Divergence free, smooth functions on unit circle. I need to construct a divergence free, smooth, vector function on a unit circle such that
$ \mathbf{u} = (u_1,u_2) = (0,0) $ on $\partial B$, and $\int\limits_B u_i \neq 0, \ i=1,2$. I was able to find/construct few such functions, but all of them fail to satisfy the last condition.
Examples: 1) Hill's Spherical vortex $u = ( y(1-x^2-y^2), -x(1-x^2-y^2))$.
2) In 2d polar coordinates, $\nabla \cdot u = 0 \Rightarrow \frac{\partial (r v_r )}{\partial r} = - \frac{\partial v_\theta}{\partial \theta}$. So, e.g. let $ v_r = r^4(r-1)^3 \sin\theta \Rightarrow v_\theta = \left(5r^4(r-1)^3+ 3r^5(r-1)^2\right)\cos\theta $. From these, $v_1 = r^2(r-1)^2xy(4-7r), v_2 = r^2(r-1)^2\left( (r-1)y^2 + (8r-5)x^2 \right)$, where $r = \sqrt{x^2+y^2}$. But, $v_1, v_2$ have average value zero over the unit circle. So, is it always the case that average value is zero if we require smoothness? Anybody know any such function which does satisfy all conditions( maybe from Fluid Mechanics textbooks)?
Any help on these would be appreciated. Thanks!  
 A: A divergence-free vector field vanishing on the boundary can be thought of as the velocity field of an ideal fluid constrained to remain in $B$. The integral $\int_B \mathbf{u}$ (divided by the volume of $B$) is the velocity of the center of mass of the fluid. But  the center of mass has nowhere to go: it's the center of $B$.  Therefore $\int_B \mathbf{u}=0$. 
If you prefer a "mathematical" proof, integrate by parts: $$\int_B \mathbf u\cdot \nabla f = -\int_B (\mathrm{div}\,\mathbf u)f = 0$$ with $f(x)=x_1$ or $f(x)=x_2$. Boundary term is zero because $\mathbf u=0$ on $\partial B$.
Another way, specific to two dimensions, is to use the fact that a divergence-free field, rotated by 90 degrees, becomes a curl-free (conservative) field, i.e., one of the form $\nabla f$. Since $\nabla f$ vanishes on the boundary, $f$ is constant on the boundary. Therefore, the integral of $f_{x_1}$ along every horizontal line is zero, and so is the integral of $f_{x_2}$ along every vertical line.

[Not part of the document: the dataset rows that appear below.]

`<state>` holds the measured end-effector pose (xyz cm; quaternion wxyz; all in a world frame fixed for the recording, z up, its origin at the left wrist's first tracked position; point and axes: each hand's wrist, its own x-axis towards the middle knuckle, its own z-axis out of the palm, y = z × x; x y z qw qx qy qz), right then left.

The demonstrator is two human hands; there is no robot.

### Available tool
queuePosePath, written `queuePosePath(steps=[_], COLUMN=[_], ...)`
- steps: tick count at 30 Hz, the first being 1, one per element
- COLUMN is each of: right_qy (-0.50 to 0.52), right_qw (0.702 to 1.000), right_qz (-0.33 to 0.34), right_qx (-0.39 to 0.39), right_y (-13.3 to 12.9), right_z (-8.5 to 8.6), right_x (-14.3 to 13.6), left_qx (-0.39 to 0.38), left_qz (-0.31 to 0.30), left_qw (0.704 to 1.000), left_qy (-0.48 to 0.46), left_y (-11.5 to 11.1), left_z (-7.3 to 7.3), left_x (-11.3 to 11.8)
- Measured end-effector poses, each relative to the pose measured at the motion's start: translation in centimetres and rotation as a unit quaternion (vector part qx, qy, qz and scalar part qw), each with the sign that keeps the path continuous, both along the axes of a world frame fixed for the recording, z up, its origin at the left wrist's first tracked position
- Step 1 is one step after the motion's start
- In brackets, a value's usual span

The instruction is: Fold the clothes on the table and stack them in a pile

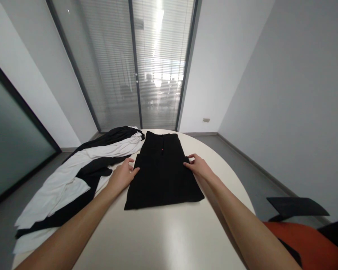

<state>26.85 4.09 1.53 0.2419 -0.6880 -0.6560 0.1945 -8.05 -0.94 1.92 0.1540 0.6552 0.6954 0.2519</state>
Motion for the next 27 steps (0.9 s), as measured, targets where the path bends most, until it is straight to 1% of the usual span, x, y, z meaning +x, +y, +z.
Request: queuePosePath(steps=[2, 4, 7, 10, 12, 15, 18, 20, 23, 27], right_qy=[-0.022, -0.026, -0.002, 0.034, 0.062, 0.093, 0.103, 0.102, 0.111, 0.132], right_qw=[0.999, 0.993, 0.971, 0.959, 0.957, 0.958, 0.957, 0.954, 0.949, 0.937], right_qz=[-0.002, 0.033, 0.115, 0.141, 0.142, 0.142, 0.154, 0.165, 0.174, 0.183], right_qx=[-0.042, -0.114, -0.208, -0.242, -0.246, -0.232, -0.224, -0.229, -0.237, -0.267], right_y=[-0.6, -1.5, -2.7, -3.4, -3.4, -2.8, -2.2, -1.9, -2.0, -2.5], right_z=[0.9, 2.1, 3.9, 4.7, 4.6, 3.6, 2.7, 2.4, 2.6, 3.3], right_x=[0.0, 0.1, 0.2, 0.4, 0.6, 1.1, 1.6, 1.9, 2.0, 1.9], left_qx=[-0.030, -0.067, -0.123, -0.143, -0.148, -0.164, -0.175, -0.184, -0.204, -0.223], left_qz=[0.006, -0.002, -0.039, -0.073, -0.088, -0.098, -0.103, -0.109, -0.118, -0.123], left_qw=[0.999, 0.997, 0.992, 0.986, 0.982, 0.975, 0.968, 0.964, 0.960, 0.957], left_qy=[0.037, 0.047, 0.001, -0.052, -0.077, -0.115, -0.150, -0.157, -0.151, -0.140], left_y=[-0.6, -1.2, -2.3, -2.9, -3.0, -2.8, -2.6, -2.6, -2.8, -3.2], left_z=[0.5, 0.9, 1.1, 1.0, 0.6, 0.0, -0.5, -0.7, -0.6, 0.2], left_x=[-0.2, -0.4, -0.7, -0.9, -1.1, -1.3, -1.4, -1.5, -1.6, -1.4])
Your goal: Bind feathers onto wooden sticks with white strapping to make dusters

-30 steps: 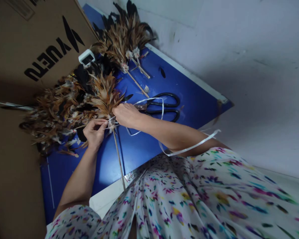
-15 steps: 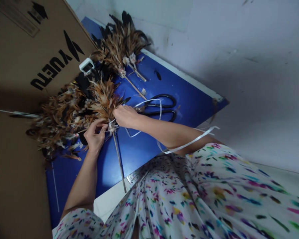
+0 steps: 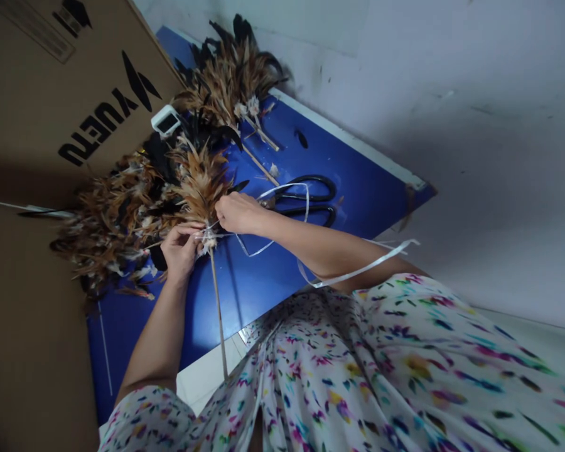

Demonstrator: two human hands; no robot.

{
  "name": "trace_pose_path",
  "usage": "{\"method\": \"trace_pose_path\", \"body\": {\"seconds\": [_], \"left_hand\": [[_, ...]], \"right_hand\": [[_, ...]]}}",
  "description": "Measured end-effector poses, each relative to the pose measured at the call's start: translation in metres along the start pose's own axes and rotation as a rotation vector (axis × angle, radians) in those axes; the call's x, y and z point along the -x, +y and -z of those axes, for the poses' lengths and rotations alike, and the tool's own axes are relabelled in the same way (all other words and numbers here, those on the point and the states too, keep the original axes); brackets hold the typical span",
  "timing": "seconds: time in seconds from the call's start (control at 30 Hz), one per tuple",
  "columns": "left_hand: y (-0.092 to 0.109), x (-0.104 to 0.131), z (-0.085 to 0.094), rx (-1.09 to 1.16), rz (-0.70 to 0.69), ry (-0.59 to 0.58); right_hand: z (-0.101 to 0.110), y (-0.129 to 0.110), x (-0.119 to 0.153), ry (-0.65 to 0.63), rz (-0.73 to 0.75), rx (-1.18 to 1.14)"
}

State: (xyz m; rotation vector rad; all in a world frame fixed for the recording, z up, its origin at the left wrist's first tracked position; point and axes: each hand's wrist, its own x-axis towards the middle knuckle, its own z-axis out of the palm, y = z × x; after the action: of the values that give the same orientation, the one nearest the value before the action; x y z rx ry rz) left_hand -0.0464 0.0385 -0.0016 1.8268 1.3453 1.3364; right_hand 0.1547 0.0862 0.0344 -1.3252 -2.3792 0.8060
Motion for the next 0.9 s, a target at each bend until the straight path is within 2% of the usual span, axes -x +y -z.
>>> {"method": "trace_pose_path", "body": {"seconds": [0.2, 0.37, 0.47, 0.6, 0.7, 0.8, 0.9], "left_hand": [[0.005, 0.000, -0.003, 0.081, 0.051, -0.016], [0.003, 0.002, -0.003, 0.051, 0.142, -0.055], [0.000, 0.003, -0.004, 0.002, 0.127, -0.061], [0.000, 0.003, -0.005, 0.030, 0.129, -0.053], [-0.001, 0.004, -0.004, -0.042, 0.128, -0.064], [0.000, 0.005, -0.002, -0.156, 0.085, -0.081], [0.005, 0.006, -0.002, -0.273, -0.015, -0.069]], "right_hand": [[0.003, 0.000, 0.000, -0.041, 0.009, -0.078], [0.002, 0.002, -0.001, -0.224, 0.012, -0.456], [-0.002, 0.004, -0.003, -0.237, 0.044, -0.564], [-0.007, 0.005, -0.003, -0.212, 0.104, -0.575], [-0.006, 0.004, -0.002, -0.211, 0.103, -0.585], [-0.004, 0.002, 0.000, -0.159, 0.137, -0.462], [0.000, -0.001, 0.002, -0.135, 0.168, -0.330]]}}
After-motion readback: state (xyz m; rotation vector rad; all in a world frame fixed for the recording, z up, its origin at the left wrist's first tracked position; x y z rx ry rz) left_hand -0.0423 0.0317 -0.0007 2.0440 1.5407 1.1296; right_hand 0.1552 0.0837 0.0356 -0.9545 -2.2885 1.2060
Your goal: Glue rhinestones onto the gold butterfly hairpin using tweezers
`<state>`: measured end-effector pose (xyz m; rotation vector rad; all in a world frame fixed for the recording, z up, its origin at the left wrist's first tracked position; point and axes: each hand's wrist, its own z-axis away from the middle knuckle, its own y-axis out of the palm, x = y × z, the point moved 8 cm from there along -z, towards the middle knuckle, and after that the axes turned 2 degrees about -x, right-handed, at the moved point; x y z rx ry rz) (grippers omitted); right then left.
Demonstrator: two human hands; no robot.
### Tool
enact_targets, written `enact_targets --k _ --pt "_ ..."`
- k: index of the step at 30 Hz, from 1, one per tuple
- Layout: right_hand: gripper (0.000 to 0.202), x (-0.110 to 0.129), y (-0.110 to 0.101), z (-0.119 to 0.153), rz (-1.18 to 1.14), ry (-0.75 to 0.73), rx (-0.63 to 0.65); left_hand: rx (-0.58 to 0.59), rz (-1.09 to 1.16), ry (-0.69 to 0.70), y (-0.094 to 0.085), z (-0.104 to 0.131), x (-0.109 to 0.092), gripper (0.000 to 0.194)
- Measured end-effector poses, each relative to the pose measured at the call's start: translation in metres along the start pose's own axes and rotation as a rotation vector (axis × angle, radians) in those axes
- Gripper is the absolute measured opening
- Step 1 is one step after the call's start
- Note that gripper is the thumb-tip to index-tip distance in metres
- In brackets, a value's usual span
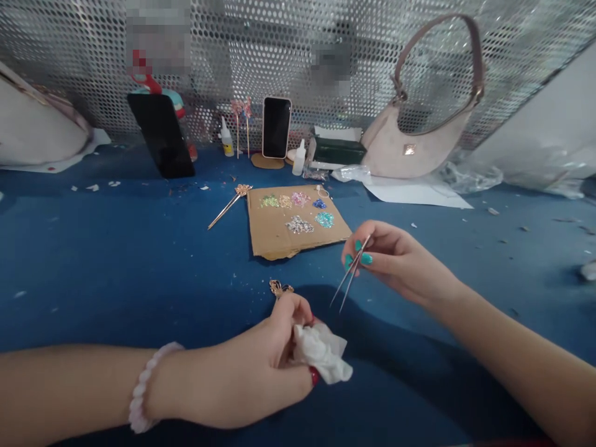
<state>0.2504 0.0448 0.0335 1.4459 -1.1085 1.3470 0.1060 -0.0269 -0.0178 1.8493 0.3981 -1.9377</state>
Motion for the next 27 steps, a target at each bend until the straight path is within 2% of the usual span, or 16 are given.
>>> enact_targets --k 3,5,10,15,19,21,25,27 --pt "0.019 0.000 0.008 0.003 -0.076 0.013 0.042 -0.006 0.265 -0.047 0.001 -0.003 -0.001 0.033" --pt "0.015 -0.001 0.012 0.005 -0.104 0.021 0.071 -0.006 0.364 -0.041 0.001 -0.004 -0.002 0.035" --pt "0.009 0.002 0.022 0.010 -0.113 0.010 0.127 -0.036 0.436 -0.022 -0.002 -0.004 -0.001 0.034" --pt "0.010 0.015 0.030 0.019 -0.020 -0.111 0.175 -0.057 0.448 -0.017 -0.002 -0.005 -0.002 0.040" --pt "0.015 0.024 0.036 0.024 0.077 -0.209 0.234 -0.080 0.406 0.020 -0.003 -0.004 -0.004 0.035" --pt "0.016 0.026 0.040 0.027 0.140 -0.235 0.272 -0.092 0.318 0.013 -0.005 -0.002 -0.006 0.034" --pt "0.018 0.021 0.051 0.030 0.171 -0.193 0.373 -0.058 0.048 -0.042 -0.005 0.002 -0.013 0.034" --pt "0.030 0.016 0.054 0.031 0.109 -0.149 0.402 -0.020 -0.062 -0.023 -0.004 0.004 -0.019 0.033"
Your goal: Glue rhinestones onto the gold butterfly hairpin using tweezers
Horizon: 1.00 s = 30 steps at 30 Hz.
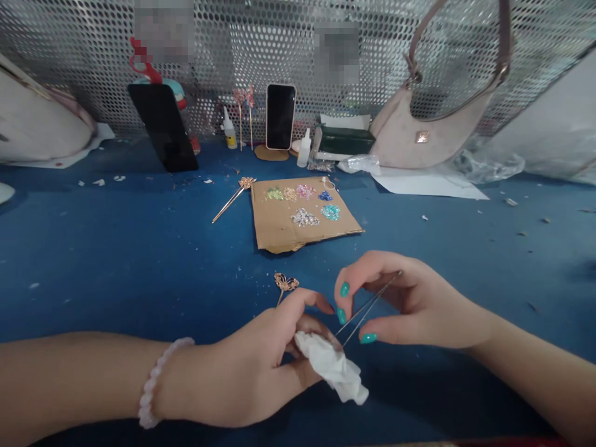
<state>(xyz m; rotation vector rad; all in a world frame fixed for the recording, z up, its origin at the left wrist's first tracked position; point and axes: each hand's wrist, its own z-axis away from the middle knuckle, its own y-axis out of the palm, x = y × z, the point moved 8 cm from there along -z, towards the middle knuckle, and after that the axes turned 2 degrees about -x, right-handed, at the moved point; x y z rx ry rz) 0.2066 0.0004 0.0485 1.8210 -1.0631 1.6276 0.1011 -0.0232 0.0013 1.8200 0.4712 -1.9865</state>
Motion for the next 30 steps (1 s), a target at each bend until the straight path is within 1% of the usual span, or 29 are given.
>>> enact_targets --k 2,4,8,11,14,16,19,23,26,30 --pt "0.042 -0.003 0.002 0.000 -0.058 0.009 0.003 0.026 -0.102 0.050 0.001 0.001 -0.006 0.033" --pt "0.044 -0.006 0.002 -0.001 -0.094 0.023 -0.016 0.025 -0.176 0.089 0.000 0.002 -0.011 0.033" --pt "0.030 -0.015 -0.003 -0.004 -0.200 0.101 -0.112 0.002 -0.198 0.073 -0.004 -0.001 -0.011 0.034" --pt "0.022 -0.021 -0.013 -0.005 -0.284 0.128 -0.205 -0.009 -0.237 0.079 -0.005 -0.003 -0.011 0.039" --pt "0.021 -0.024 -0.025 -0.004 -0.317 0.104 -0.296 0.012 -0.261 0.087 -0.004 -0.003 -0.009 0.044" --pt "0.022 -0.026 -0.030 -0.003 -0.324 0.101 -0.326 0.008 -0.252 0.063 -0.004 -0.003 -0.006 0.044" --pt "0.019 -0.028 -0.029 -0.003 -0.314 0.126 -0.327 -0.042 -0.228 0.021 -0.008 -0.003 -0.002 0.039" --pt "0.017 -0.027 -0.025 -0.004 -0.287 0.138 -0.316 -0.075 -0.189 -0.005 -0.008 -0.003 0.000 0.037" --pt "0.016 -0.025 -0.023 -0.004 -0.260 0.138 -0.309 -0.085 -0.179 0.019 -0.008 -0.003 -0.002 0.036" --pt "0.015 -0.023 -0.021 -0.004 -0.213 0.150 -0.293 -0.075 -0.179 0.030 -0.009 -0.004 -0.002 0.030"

A somewhat similar problem (from Cambridge Mathematical Tripos) was quoted by Littlewood in his Miscellany:

An ellipsoid surrounded by frictionless homogeneous liquid begins to move in any direction with velocity $V$. Show that if the outer boundary of the liquid is a fixed confocal ellipsoid, the momentum set up in the liquid is $-MV$, where $M$ is the mass of the liquid displaced by the ellipsoid. 

Littlewood remarks 

(The result was later extended to other pairs of surfaces, e.g. two coaxial surfaces of revolution.)

and destroys the problem with one sentence

Whatever the two surfaces are we can imagine the inner one to be filled with the same liquid; then the centre of mass does not move.